## [What is expected]
Report every line below that holds the word "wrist".

## [Collected data]

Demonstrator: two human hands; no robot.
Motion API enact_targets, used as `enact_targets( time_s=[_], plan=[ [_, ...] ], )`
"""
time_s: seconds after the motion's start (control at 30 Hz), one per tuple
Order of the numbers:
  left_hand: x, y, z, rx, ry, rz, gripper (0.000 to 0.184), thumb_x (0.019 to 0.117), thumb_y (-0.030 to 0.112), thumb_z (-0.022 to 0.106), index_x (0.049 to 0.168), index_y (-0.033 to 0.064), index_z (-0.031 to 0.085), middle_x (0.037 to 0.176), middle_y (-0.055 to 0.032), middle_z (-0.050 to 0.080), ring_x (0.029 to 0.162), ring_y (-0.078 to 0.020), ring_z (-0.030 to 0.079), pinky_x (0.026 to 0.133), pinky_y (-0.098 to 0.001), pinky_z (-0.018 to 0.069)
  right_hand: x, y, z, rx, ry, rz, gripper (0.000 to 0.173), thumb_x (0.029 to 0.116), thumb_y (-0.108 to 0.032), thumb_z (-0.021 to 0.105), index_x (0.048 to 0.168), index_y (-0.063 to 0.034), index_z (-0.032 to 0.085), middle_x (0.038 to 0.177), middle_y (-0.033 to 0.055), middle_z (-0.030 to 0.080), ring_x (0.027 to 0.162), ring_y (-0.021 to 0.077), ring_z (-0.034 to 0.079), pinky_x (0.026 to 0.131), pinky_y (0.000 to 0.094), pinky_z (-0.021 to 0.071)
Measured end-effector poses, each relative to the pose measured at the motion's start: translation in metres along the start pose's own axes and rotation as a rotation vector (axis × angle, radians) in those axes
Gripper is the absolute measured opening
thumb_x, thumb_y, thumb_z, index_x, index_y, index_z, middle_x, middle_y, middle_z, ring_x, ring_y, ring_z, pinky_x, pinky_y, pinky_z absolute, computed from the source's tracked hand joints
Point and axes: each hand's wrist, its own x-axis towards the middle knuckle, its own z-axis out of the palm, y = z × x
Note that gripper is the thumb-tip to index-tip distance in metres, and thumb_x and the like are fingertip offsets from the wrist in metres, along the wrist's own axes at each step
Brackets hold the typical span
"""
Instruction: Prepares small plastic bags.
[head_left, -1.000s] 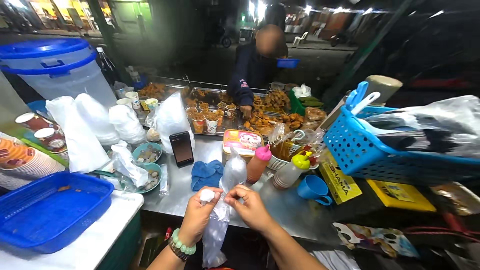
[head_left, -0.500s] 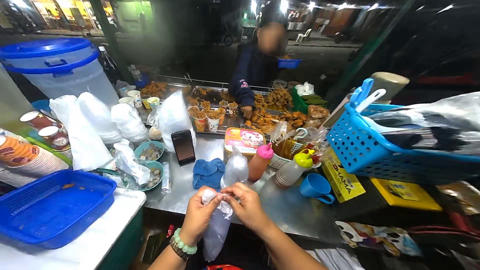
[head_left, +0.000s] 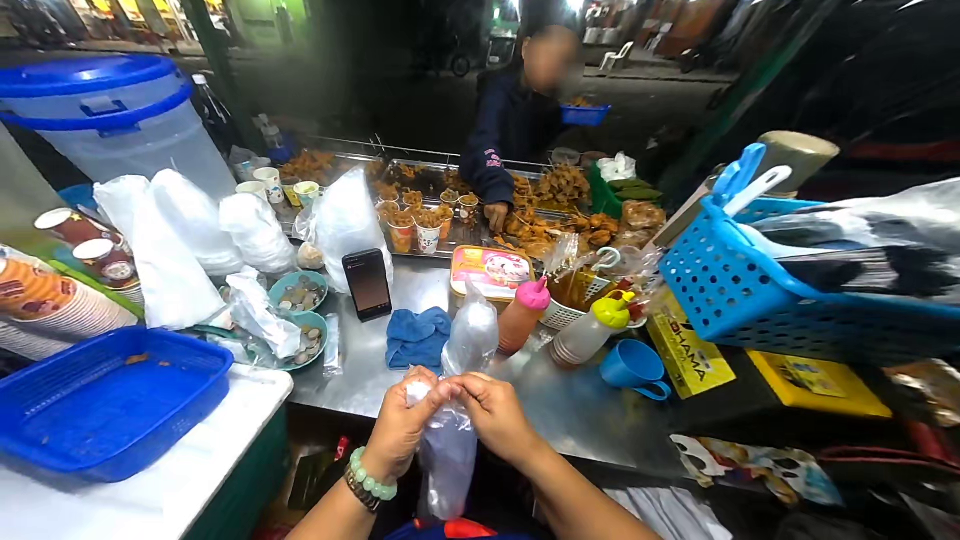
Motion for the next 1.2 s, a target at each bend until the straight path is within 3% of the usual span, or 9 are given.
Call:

## [Problem solution]
Point and axes: each hand's wrist, its own x-axis towards the middle knuckle, its own z-axis out of the palm, y = z × x
Note that gripper is the thumb-tip to index-tip distance in metres, and thumb_x and the like are fingertip offsets from the wrist in metres, along the wrist's own axes at each step

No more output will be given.